Otro ejemplo es el de un clérigo que publicó recientemente un artículo en el que afirma que la tradición de coherencia eucarística de la Iglesia se basa en el enjuiciamiento y la exclusión. Primero, habla del pecado mortal con la misma fluidez que un seminarista de primer año. Luego, con extrañas analogías que parecen surgir de la convergencia de un cuadro de Salvador Dalí y un folleto de la UNESCO, habla de la Iglesia como de una tienda que crece mágicamente cada vez más con puertas cada vez más anchas.
Por último, concluye que debemos reevaluar la enseñanza constante de la Iglesia, que se remonta hasta San Pablo, de que los que tienen conciencia de pecado grave deben excluirse de la Sagrada Comunión. ¿Su razonamiento? Los laicos no pueden aceptar la distinción entre persona y acto; no pueden entender la diferencia entre cometer pecados y tener la disposición de cometer ciertos pecados. De nuevo: los laicos no son suficientemente inteligentes.

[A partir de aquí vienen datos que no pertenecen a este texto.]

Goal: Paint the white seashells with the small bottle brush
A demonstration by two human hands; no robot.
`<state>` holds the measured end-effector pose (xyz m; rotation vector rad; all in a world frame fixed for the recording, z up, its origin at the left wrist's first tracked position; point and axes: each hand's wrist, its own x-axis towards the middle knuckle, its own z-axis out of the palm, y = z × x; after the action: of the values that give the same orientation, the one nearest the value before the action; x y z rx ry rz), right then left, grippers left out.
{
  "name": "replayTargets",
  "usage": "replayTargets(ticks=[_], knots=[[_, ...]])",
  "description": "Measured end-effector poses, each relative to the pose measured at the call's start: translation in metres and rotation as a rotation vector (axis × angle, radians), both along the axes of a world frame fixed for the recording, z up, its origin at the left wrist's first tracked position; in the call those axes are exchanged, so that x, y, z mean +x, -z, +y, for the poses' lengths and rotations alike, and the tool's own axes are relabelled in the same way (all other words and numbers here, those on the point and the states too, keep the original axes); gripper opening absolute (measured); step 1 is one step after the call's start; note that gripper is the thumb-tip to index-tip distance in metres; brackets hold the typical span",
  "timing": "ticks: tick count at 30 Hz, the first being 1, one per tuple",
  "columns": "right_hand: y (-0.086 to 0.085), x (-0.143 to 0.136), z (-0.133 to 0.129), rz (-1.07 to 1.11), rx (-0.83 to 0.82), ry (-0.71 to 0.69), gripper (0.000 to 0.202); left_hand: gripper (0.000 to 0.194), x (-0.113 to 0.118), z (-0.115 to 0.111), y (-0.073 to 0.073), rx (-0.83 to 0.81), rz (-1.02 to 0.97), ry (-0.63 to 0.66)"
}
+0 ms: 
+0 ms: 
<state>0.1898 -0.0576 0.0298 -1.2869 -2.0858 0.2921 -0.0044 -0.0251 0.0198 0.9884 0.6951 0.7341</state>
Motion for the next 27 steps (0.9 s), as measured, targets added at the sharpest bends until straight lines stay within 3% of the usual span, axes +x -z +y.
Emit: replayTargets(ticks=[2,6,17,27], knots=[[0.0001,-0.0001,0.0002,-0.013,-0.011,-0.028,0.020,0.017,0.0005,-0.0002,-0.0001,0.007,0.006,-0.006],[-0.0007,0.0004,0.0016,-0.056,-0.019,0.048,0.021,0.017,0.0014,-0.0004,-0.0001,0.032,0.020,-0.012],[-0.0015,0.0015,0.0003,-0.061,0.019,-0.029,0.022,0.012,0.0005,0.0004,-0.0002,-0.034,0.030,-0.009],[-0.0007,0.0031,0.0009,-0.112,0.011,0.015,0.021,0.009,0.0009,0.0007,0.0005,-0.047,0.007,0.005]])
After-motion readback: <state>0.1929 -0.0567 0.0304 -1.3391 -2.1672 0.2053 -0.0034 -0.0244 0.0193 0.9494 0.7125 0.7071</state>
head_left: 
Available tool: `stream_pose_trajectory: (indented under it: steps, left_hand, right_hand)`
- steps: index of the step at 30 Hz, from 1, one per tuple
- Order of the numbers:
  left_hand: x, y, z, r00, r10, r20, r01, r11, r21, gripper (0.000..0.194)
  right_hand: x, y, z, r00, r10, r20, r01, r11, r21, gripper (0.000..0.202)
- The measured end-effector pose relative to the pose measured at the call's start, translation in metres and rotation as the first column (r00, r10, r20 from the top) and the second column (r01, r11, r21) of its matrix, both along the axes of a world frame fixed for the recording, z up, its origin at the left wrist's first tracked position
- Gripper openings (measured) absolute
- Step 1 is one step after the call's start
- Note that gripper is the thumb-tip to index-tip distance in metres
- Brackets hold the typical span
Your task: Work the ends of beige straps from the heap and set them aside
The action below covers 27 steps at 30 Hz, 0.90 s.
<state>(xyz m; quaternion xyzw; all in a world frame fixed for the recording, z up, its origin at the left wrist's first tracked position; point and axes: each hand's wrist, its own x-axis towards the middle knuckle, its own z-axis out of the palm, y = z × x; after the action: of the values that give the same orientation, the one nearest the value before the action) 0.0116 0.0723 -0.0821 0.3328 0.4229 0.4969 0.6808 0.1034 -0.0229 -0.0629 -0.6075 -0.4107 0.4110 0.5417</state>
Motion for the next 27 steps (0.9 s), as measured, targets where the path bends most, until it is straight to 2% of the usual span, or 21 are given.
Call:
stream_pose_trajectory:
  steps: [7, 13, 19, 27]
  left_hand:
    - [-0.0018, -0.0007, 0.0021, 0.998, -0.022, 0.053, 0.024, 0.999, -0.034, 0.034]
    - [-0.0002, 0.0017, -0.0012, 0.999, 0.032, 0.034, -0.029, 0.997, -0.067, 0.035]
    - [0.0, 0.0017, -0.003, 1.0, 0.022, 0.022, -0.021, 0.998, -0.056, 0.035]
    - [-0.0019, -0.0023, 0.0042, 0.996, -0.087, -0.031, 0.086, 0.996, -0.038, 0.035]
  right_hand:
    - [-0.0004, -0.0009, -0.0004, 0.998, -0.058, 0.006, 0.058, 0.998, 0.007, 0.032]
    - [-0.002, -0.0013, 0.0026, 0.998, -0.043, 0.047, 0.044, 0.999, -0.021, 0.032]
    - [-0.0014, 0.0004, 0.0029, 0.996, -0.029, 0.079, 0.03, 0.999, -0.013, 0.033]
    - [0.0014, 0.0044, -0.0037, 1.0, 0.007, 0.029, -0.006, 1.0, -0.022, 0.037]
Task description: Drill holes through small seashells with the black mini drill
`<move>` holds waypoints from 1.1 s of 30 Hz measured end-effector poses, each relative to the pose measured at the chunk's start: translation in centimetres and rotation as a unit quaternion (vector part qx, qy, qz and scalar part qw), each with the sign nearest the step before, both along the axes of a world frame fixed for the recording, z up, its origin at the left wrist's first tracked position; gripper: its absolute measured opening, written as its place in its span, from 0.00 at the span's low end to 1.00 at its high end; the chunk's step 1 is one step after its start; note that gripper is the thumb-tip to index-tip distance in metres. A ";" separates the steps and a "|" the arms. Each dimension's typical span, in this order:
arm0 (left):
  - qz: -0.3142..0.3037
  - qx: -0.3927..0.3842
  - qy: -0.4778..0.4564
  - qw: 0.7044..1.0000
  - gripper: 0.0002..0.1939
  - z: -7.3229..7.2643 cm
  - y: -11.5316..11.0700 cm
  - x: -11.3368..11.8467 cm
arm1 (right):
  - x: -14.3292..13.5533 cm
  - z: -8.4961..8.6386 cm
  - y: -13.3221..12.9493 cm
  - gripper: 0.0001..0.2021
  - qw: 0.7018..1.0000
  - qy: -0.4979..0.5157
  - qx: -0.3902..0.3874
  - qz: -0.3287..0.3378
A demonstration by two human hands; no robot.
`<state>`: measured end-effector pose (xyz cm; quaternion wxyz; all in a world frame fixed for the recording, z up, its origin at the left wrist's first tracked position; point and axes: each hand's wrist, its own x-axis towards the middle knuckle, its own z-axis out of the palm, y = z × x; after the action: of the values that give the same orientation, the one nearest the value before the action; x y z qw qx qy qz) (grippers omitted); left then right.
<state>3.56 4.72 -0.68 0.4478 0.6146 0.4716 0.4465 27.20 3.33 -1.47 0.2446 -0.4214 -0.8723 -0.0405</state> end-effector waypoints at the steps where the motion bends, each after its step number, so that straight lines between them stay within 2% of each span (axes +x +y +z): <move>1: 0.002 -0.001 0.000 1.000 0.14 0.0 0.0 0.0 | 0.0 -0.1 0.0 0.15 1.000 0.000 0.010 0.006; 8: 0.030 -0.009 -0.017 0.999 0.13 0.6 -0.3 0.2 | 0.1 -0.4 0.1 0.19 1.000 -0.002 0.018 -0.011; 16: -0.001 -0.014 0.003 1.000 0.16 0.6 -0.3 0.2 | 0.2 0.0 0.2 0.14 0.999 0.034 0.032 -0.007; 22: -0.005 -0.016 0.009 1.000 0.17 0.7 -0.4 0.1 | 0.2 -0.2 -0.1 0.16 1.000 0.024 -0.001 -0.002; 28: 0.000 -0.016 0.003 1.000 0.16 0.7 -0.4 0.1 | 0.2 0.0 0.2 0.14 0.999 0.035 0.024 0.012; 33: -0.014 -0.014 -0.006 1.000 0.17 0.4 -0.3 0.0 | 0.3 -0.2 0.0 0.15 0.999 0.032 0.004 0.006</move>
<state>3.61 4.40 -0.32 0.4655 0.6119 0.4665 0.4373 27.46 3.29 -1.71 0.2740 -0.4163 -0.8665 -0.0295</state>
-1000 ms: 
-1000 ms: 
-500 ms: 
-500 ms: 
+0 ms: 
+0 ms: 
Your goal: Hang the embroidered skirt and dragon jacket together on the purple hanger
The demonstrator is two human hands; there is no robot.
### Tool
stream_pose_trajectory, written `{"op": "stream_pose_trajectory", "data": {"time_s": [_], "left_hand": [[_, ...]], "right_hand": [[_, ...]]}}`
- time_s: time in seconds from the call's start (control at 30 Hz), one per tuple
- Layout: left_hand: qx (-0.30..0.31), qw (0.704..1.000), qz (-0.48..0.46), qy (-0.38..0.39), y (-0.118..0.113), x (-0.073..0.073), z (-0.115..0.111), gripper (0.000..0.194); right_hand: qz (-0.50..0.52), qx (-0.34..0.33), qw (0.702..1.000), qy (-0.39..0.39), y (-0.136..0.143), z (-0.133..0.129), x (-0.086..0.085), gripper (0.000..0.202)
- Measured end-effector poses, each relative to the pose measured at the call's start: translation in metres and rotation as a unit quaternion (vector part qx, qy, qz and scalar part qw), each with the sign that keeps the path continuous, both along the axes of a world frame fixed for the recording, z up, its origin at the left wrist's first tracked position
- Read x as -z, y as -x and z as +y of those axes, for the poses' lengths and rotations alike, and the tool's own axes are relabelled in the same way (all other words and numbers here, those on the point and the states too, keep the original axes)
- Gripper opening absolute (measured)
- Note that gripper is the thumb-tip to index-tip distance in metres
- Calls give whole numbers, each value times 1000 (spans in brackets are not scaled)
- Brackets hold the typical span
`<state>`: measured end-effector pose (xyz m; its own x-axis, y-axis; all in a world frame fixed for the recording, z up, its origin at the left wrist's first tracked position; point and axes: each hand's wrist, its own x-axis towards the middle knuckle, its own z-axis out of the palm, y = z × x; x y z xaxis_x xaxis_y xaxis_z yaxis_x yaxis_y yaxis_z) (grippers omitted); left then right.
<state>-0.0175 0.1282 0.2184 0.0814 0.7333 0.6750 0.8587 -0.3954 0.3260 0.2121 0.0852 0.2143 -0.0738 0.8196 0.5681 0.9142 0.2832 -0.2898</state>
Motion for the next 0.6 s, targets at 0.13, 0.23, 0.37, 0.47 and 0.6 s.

Cuando el sacerdocio se convierte en un lugar para el vicio oculto, una fuente poco fiable de orientación, o la caja de resonancia de otro proyecto favorito de la Universidad de Columbia, se degrada a los ojos de los fieles y del mundo en una institución meramente sociológica. Los que creen que es un Orden Sagrado con una misión divina se quedan, pues, sin remos. El clericalismo es un elitismo que está dispuesto a tirar a cualquiera debajo del autobús, especialmente a otros clérigos, con tal de mantener el poder y las posiciones de honor social.
Sin embargo, la buena noticia es que, según mi experiencia, la mayoría de los sacerdotes no encajan en ninguna de estas categorías. La inmensa mayoría de los sacerdotes trabajan muchas horas y vuelcan su vida en su ministerio, recibiendo poco a cambio de su labor. La mayoría de los sacerdotes son hombres buenos, aunque imperfectos a su manera, que aman al Señor y sufren las consecuencias del clericalismo tanto como los laicos. Son ellos los que curan las heridas dejadas por la élite clericalista. El clericalismo de unos pocos hace mucho más difícil el ministerio de la mayoría.
Desde que existe el sacerdocio, ha habido hombres que han abusado de él. Cuando ese sacerdote me reprendió por llevar sotana, algo en lo que no soy único, no tenía nada que ver con mi atuendo clerical y todo que ver con su poder.
Karl Barth popularizó la frase: “Ecclesia semper reformanda est”. La Iglesia siempre debe reformarse. Pero creo que el Concilio Vaticano II lo expresó mejor cuando dijo: “La Iglesia, acogiendo en su seno a pecadores, al mismo tiempo santos y siempre necesitados de ser purificados, sigue siempre el camino de la penitencia y de la renovación”. Mientras los sacerdotes olvidemos que la penitencia por nuestros pecados y los de nuestro pueblo está en el centro de nuestro ministerio, el deseo de renovación seguirá transformándose en voluntad de poder, y en cada generación nacerán nuevos clericalismos.